NGO and photography conference
Location: Main lecture theatre, London College of Communication Date: 10 Mar, 2010

The Third Frame: visual imagery and the representation of the majority world

This one day conference at London College of Communication, University of the Arts London, in collaboration with OPEN-i, POLIS at the LSE and One World Media, will address the problematic relationship of visual imagery and the majority world, focusing specifically on the interactions between practitioners, NGO’s and their audiences. The conference will include presentations from filmmakers, photographers, academics and NGO staff and will seek to critically engage with the stereotypes of development and the possible alternatives to them.

The conference will explore the shift from the two traditional approaches to the coverage of development issues, either that of the journalist or of the fundraiser, towards a emergent  ‘third way’, where practitioners and charities work much more closely together, producing longer term bodies of work that question the stereotypes of simplistic media coverage of tear jerking crying children. However, there is a tension in this relationship, as the approaches of professional practitioners do not always align with the desires of the NGO’s, raising important questions about this new ‘advocacy’ approach and its implications for the independence of the practitioner.

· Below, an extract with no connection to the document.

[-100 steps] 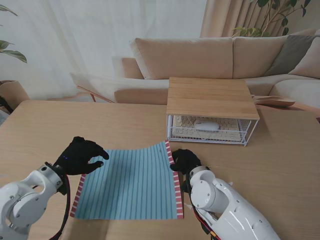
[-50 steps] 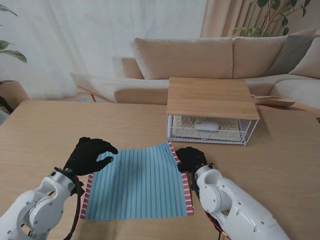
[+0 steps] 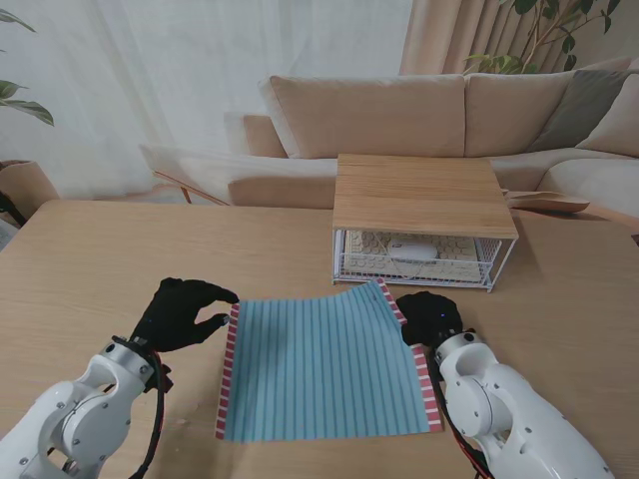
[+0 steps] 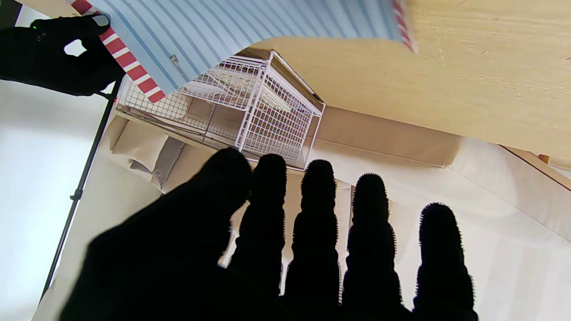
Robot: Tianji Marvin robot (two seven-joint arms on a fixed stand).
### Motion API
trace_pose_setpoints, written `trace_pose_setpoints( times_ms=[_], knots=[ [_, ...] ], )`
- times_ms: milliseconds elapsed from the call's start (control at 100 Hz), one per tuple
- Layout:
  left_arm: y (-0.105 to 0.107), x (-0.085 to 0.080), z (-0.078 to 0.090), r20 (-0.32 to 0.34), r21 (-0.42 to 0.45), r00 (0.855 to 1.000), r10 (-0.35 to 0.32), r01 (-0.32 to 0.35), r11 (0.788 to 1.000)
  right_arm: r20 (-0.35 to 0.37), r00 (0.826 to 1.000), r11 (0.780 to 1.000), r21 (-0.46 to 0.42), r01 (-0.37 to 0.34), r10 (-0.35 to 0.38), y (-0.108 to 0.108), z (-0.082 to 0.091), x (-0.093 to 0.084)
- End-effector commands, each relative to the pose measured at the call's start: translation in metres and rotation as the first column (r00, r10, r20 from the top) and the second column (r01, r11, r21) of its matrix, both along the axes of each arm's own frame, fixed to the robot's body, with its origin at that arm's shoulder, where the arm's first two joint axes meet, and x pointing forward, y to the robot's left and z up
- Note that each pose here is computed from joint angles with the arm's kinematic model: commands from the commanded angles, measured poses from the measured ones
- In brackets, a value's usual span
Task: Unroll the mouse pad and set up the keyboard and mouse from the tabletop organizer
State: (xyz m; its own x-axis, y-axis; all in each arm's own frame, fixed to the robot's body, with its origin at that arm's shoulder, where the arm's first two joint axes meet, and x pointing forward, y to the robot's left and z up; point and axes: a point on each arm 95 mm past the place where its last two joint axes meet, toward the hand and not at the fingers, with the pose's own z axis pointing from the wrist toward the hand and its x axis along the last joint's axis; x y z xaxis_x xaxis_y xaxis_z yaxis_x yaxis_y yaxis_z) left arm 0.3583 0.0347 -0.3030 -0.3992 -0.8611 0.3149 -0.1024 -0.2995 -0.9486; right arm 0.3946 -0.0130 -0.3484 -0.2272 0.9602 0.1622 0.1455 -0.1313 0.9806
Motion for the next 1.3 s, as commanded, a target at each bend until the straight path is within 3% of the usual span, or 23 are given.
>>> trace_pose_setpoints(
  times_ms=[0,370,510,810,1290],
  knots=[
    [-0.003,-0.001,-0.003,-0.019,-0.011,1.0,0.001,-0.001,1.0,-0.013,1.0,1.0,-0.011,0.002,-0.002,-0.01,-0.005,-0.006],
    [-0.006,-0.002,-0.006,-0.055,-0.08,0.998,0.012,-0.016,0.997,0.097,0.992,0.983,-0.155,0.097,-0.083,-0.066,-0.004,-0.033],
    [-0.007,-0.002,-0.006,-0.062,-0.08,0.998,0.011,-0.016,0.997,0.148,0.979,0.975,-0.152,0.164,-0.141,-0.085,-0.005,-0.045],
    [-0.01,-0.001,-0.008,-0.097,-0.097,0.995,0.027,-0.036,0.995,0.2,0.959,0.953,-0.189,0.238,-0.2,-0.115,-0.007,-0.069],
    [-0.015,0.003,-0.014,-0.126,-0.125,0.991,0.043,-0.059,0.99,0.279,0.936,0.906,-0.302,0.297,-0.214,-0.156,-0.006,-0.085]
  ],
)
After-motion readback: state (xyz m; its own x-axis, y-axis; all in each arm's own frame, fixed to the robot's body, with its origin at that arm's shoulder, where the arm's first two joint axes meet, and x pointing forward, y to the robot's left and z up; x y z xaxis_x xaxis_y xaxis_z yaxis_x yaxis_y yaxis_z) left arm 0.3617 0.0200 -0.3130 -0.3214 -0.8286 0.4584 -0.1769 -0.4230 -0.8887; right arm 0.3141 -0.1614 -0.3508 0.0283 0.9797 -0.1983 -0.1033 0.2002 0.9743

Presentations will include Ed Kashi, Professor Lilie Chouliaraki LSE, professor David Campbell of Durham university, Jessica Crombie of Water Aid, Olivia Arthur of Magnum, Rachel Palmer of Save the Children, Jennifer Pollard of LCC, Ben Chesterton of  Duckrabbit and filmmaker Sandhya Suri. There will be a ‘world café’ style session over lunch for debate and discussion. POLIS Director Charlie Beckett will chair the final plenary session of the day.